House and Senate propose $35 million for Homeland Security Operations Center, matching Bush’s request.

The Homeland Security Department's nerve center for analyzing and sharing information about potential terrorist threats would receive significant funding next year under pending legislation.

The House and Senate have proposed matching President Bush's request for $35 million to fund the Homeland Security Operations Center in fiscal 2005. The House passed its bill, H.R. 4567, on June 18 by a vote of 400-5; the Senate measure, S. 2537, is awaiting floor action.

The Washington-based center employs officials from various agencies like the CIA, FBI and National Security Agency, as well as a state and local representative. They analyze incoming intelligence data and share the relevant information with law enforcement officials. The center also issues the controversial color-coded advisory warnings that inform Americans about terrorist risks ranking from low (green) to severe (red).

The center houses the department's new information network, which connects federal, state and local officials and the private sector instantaneously during emergencies. The system can handle 10,000 outbound calls per minute, 30,000 simultaneous inbound calls through a hotline, and thousands of e-mails and faxes. The information is encrypted to ensure protection.

While lawmakers appear pleased with the one-year-old center's activities, lawmakers on the House Appropriations Committee have expressed frustration with the department's budget request for next year. In the committee's report on the bill, House appropriators complained that the department funded individual programs, projects and activities-like the center-in multiple accounts, which "complicated" management and oversight efforts.

The House lawmakers voted to transfer $35 million for the center to a separate account under the information analysis and infrastructure protection directorate, which oversees the center, to hold it "accountable for spending."

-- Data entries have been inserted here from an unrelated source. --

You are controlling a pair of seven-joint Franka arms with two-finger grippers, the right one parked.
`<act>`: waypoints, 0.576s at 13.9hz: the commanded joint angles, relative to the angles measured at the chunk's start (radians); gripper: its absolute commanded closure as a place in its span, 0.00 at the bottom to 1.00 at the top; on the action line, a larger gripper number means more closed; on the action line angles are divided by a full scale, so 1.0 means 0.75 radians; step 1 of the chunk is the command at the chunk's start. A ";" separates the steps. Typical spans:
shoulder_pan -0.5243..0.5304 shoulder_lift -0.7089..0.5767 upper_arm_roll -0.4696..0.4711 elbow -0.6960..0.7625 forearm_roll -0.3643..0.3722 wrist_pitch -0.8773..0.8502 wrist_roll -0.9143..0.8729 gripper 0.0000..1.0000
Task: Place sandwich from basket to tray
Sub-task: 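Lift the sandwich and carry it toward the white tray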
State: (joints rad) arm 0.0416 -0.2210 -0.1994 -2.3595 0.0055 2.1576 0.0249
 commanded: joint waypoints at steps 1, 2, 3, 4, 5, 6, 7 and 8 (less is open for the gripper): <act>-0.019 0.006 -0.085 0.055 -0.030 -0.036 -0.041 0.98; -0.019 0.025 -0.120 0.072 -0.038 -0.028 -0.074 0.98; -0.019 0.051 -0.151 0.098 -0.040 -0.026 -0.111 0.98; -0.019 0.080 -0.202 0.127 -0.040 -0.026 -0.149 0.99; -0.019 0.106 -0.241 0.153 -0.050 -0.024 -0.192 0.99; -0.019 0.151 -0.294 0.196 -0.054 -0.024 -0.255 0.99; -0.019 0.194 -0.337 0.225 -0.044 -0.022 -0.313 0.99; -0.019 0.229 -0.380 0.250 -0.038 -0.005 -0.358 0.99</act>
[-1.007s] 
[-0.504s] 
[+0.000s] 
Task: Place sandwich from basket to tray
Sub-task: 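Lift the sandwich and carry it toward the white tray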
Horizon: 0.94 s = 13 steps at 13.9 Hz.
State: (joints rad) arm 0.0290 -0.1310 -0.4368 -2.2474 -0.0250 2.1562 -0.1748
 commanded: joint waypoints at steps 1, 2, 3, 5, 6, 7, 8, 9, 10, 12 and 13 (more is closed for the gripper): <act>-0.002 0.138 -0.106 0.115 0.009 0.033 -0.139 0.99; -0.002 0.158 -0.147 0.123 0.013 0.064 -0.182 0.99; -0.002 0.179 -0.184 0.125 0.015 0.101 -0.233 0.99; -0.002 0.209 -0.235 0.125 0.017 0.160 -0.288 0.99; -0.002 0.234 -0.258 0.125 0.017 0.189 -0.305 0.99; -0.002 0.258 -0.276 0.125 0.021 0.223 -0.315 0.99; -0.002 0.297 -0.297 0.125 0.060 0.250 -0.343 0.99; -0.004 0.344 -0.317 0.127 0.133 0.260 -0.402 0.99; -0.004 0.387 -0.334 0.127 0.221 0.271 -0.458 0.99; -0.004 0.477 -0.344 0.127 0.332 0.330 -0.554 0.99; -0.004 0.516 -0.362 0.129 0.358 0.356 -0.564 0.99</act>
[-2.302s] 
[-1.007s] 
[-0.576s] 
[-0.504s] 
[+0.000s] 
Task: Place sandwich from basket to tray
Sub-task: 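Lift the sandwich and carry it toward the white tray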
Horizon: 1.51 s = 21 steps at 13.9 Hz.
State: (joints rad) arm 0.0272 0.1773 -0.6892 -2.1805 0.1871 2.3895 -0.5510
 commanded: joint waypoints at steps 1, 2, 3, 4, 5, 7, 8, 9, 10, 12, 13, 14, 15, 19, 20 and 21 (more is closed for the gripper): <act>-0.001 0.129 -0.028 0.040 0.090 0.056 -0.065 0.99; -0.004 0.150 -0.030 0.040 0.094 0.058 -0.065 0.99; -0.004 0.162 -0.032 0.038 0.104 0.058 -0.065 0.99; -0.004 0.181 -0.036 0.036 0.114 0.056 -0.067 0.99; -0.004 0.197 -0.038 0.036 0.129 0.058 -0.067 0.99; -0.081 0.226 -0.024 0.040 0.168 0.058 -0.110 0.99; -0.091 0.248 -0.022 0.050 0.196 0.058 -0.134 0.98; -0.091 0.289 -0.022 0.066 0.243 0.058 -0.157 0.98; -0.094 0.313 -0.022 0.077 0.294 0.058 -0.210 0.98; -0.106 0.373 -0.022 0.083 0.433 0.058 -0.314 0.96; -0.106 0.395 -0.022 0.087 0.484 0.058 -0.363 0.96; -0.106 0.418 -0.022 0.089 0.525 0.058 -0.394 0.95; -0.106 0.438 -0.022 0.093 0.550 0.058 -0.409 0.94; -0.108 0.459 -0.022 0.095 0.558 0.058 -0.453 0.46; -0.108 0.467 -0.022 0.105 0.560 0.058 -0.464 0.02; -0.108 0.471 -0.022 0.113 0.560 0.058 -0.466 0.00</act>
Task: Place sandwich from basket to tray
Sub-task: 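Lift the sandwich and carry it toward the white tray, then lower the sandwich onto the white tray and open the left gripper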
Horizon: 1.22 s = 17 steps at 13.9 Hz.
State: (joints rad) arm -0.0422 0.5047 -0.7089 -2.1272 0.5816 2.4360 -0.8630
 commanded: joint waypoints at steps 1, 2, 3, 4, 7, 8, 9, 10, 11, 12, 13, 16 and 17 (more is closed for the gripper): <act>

The House and Senate committee reports on the legislation do not include language about the center's color-coded advisory system, despite previous complaints from Congress that the advisories provide too little information about possible terrorist attacks.

Senate appropriators did include language supporting the department's proposal to use the radio system of the National Weather Service (NWS) to broadcast threat warnings. The committee said it would like the department to use funding next year to grant more Americans access to the system. Currently, only 15 percent of Americans can access it.

The panel also said the department presently must negotiate with each radio and television broadcaster and other telecommunications providers to carry the alerts. The appropriators instructed the Homeland Security secretary to work with the FCC chairman on a legislative solution to the situation.

A working group of broadcast executives told the FCC and Homeland Security Department in May that the federal government should employ the national emergency-alert system to broadcast risk advisories. The FCC, Federal Emergency Management Agency (FEMA) and NWS share oversight of the system.

Homeland Security Secretary Tom Ridge told the group his department would work with them on the issue.